AudioClaw Voice AB Lab
What this skill is for
This skill is for commercial teams who need to test which spoken script performs best, while keeping the same voice across all variants.
That matters because otherwise too many variables change at once:
- copy
- tone
- rhythm
- voice persona
This skill keeps the voice fixed and lets you vary:
- ad tone
- hook style
- urgency level
- trust level
- conversational warmth
- regional wording style
Best business scenarios
1. Short-video ad hooks
Generate 4 to 8 spoken openers for the same product:
- trust-first
- benefit-first
- urgency-first
- concise-direct
Then synthesize all of them with the same voice for fast creative screening.
2. Livestream and promo voiceovers
Use the same host-like voice to test:
- stronger urgency
- softer recommendation
- more premium wording
- more sales-driven wording
3. Sales or private-domain follow-up
Generate multiple voice-note versions for:
- reopening a lead
- reminding a customer
- sending a soft CTA
- reducing pushiness while keeping conversion intent
4. Regional wording experiments
This skill can generate regional phrasing styles for comparison, while keeping the same voice.
Important:
- this is wording-level regional style, not guaranteed full dialect TTS
- it is useful for testing “which phrasing feels closer to the target audience”
Workflow
- Start from either:
- a typed campaign brief
- or a spoken voice memo that follows labeled fields such as
产品 / 人群 / 卖点 / 优惠 / 行动
- If the input is audio, run
scripts/senseaudio_asr.py, then scripts/extract_spoken_brief.py.
- If the input is already typed and structured enough, run
scripts/run_typed_brief_pipeline.py directly, or call scripts/build_voice_ab_variants.py yourself.
- Run
scripts/build_voice_ab_variants.py to generate variants.
- Pick one fixed
voice_id.
- If you have already created a cloned voice on the AudioClaw platform, use that cloned
voice_id.
- A prepared cloned voice id commonly looks like
vc-..., and can be passed directly with --clone-voice-id.
- If not, use one validated system voice.
- If you want faster perceived processing for spoken briefs, enable stream ASR in
scripts/senseaudio_asr.py or scripts/run_spoken_brief_pipeline.py.
- Run
scripts/batch_tts_variants.py to synthesize every variant with the same voice.
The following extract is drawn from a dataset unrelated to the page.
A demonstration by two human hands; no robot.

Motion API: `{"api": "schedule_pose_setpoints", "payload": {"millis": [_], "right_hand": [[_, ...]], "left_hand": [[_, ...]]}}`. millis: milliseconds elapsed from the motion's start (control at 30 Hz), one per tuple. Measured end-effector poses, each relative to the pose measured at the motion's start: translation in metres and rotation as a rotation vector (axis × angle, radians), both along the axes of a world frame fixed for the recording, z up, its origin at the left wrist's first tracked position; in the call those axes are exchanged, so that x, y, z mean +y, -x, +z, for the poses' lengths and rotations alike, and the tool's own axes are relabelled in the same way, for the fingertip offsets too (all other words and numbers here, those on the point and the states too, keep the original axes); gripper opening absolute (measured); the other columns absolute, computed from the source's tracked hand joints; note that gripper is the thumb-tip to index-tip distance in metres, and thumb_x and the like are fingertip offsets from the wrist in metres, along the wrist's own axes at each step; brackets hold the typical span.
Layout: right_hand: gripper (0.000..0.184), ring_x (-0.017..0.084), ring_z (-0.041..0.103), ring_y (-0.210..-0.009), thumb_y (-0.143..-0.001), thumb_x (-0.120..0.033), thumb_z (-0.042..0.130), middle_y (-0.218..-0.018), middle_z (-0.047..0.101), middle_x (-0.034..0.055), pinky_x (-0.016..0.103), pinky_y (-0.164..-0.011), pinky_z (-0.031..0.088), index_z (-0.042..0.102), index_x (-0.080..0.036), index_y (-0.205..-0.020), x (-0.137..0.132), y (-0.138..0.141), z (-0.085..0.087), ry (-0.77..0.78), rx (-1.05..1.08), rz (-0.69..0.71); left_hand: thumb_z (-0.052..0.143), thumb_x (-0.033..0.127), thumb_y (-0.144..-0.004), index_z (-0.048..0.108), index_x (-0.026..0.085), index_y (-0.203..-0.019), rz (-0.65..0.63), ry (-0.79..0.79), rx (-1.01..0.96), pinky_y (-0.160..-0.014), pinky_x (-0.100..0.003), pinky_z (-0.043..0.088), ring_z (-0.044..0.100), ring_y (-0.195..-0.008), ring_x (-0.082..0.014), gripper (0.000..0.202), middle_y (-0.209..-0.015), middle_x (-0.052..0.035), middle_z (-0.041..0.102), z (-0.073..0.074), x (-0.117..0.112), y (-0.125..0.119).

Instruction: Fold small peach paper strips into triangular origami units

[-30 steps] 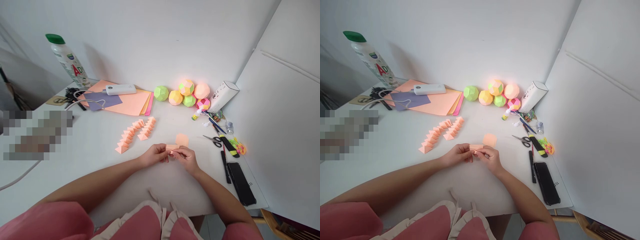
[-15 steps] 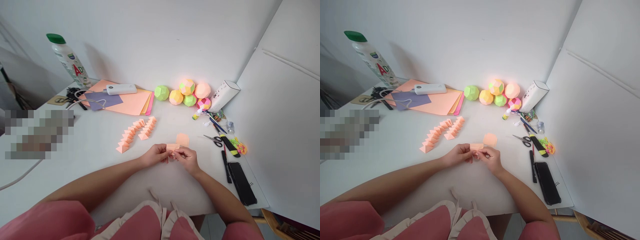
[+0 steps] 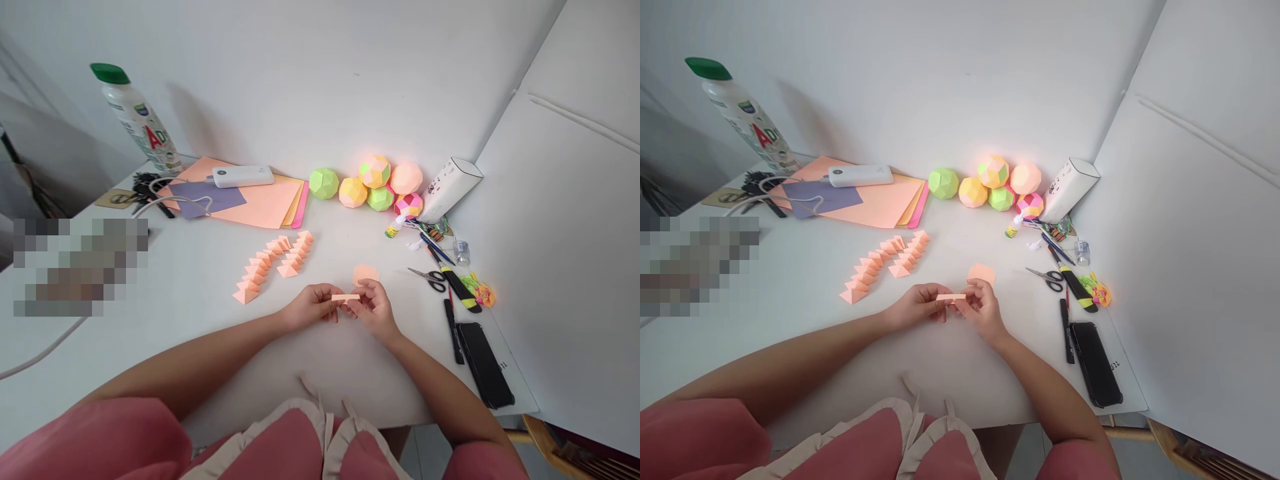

This skill already uses AudioClaw streaming TTS under the hood and now records stream chunk metadata.
- If the chosen voice is a clone id like
vc-..., the batch TTS step now auto-routes to SenseAudio-TTS-1.5.
- If the user wants to hear the results directly in Feishu or AudioClaw, run
scripts/send_ab_variants_to_feishu.py after synthesis, or use scripts/run_spoken_brief_pipeline.py --send-feishu-audio / scripts/run_typed_brief_pipeline.py --send-feishu-audio.
- This step reuses the previously built Feishu voice-reply path instead of sending plain files.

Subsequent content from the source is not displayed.